Comunicação aos pacientes também entrou na investigação
Outro ponto central envolve a forma como as pessoas potencialmente atingidas receberam informações sobre o incidente.
Conforme a apuração da ANPD apresentada no material, o Isac não teria comunicado individualmente os afetados de maneira considerada adequada pela agência.
A autoridade também apontou ausência de informações como a data do incidente, a natureza dos dados envolvidos, os grupos de pessoas atingidos e as medidas adotadas antes e depois do ataque.
Esses elementos são relevantes porque a LGPD e as normas da ANPD estabelecem obrigações específicas para a Comunicação de Incidentes de Segurança (CIS) quando um episódio pode representar risco ou dano relevante aos titulares.
O auto de infração também sustenta que a falta de embasamento técnico para determinadas alegações dificultou a análise das medidas corretivas adotadas.
Processo pode resultar em sanções previstas pela LGPD
Após a instauração do Processo Administrativo Sancionador, o Isac possui prazo para apresentar sua defesa dentro do procedimento conduzido pela ANPD.
Caso a autoridade conclua, ao final do processo, que houve infrações, poderá aplicar as medidas previstas na legislação de acordo com a gravidade e as circunstâncias verificadas.
O artigo 52 da LGPD prevê diferentes sanções administrativas, desde advertências até multas e outras restrições relacionadas ao tratamento de dados pessoais. A eventual penalidade dependerá da conclusão do processo e das regras de dosimetria adotadas pela ANPD.
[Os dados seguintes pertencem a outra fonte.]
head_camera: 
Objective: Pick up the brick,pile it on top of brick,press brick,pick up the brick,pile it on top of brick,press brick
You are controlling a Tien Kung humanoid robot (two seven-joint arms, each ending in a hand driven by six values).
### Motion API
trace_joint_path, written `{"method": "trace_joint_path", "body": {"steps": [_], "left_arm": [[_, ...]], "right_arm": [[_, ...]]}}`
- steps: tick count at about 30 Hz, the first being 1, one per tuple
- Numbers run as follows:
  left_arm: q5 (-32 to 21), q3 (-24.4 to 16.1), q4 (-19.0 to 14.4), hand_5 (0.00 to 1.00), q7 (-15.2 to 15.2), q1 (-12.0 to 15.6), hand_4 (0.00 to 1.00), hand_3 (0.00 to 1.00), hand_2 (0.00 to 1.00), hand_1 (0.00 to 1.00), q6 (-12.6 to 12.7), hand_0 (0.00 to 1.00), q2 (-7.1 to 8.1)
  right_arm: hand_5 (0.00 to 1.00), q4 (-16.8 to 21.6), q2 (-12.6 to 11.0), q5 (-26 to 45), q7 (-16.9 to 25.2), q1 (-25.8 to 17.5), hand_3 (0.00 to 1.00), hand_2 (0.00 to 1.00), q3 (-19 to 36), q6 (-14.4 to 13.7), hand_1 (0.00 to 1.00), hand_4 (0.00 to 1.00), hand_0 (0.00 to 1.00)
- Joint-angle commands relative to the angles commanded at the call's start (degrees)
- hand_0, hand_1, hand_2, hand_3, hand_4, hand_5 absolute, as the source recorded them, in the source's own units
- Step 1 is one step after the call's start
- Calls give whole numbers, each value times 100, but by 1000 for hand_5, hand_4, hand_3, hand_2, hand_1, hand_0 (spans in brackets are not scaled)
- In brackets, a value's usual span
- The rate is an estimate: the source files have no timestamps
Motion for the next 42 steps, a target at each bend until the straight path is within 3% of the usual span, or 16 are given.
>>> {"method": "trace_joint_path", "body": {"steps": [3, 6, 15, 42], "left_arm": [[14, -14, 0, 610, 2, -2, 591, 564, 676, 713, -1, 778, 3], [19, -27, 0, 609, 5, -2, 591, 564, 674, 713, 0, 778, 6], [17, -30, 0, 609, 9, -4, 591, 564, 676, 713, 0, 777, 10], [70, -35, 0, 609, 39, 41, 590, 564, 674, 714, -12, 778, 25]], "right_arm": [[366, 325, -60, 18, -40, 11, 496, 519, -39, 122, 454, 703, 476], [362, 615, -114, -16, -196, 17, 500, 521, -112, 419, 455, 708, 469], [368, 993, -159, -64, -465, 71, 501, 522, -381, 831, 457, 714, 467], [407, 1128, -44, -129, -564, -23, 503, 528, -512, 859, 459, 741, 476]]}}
Portanto, a abertura do procedimento não representa uma condenação do Isac. A responsabilidade e uma eventual sanção ainda dependem da análise administrativa.
Isac nega vazamento de dados de pacientes
Em manifestação encaminhada à CNN Brasil, o Instituto Saúde e Cidadania apresentou uma versão diferente sobre o alcance do incidente.
Segundo a entidade, o ataque de janeiro de 2025 criptografou arquivos e provocou indisponibilidade temporária de sistemas administrativos. Entretanto, o Isac afirma que suas análises técnicas “não identificaram evidências de extração, exfiltração ou divulgação indevida de dados pessoais”.
O instituto também informou que recuperou os sistemas a partir de cópias de segurança e que o episódio não provocou perda de informações.
“O incidente não afetou a assistência prestada aos pacientes nem o funcionamento das unidades de saúde sob gestão do Instituto”, afirmou.
Além disso, o Isac disse que comunicou espontaneamente o caso à ANPD, registrou ocorrência junto às autoridades e divulgou um comunicado público. Depois do episódio, segundo a organização, houve reforço nos mecanismos de proteção, monitoramento e resposta a incidentes.
Por fim, o instituto ressaltou que o procedimento administrativo continua em análise e que nenhuma sanção foi aplicada.
Estados esclarecem relação com o instituto
O material também apresenta esclarecimentos de governos estaduais sobre a atuação do Isac.
A Secretaria de Estado da Saúde do Tocantins informou que manteve contrato com o instituto exclusivamente durante o período da pandemia de Covid-19. Atualmente, segundo a pasta, não existe contrato ou parceria em execução.
Já a Secretaria de Estado da Saúde de Goiás afirmou que o Isac nunca administrou unidades pertencentes à rede estadual de saúde.
As informações são relevantes porque o instituto atua ou atuou na gestão de serviços públicos de saúde em diferentes regiões, embora a relação contratual possa variar conforme o estado e o período.
Caso coloca segurança de dados de saúde em evidência
A investigação da ANPD sobre o ataque cibernético ao Isac chama atenção principalmente pela natureza das informações envolvidas. Dados relacionados à saúde recebem proteção especial pela LGPD por integrarem a categoria de dados pessoais sensíveis.
Ao mesmo tempo, existe uma divergência relevante que o processo ainda precisa esclarecer. A apuração da ANPD aponta problemas relacionados à proteção e à comunicação do incidente, enquanto o Isac sustenta que não encontrou evidências de vazamento ou exfiltração.
Assim, o procedimento administrativo deverá determinar se houve descumprimento da legislação e, em caso positivo, quais medidas serão aplicadas. Até a conclusão, não há decisão definitiva nem penalidade contra o instituto.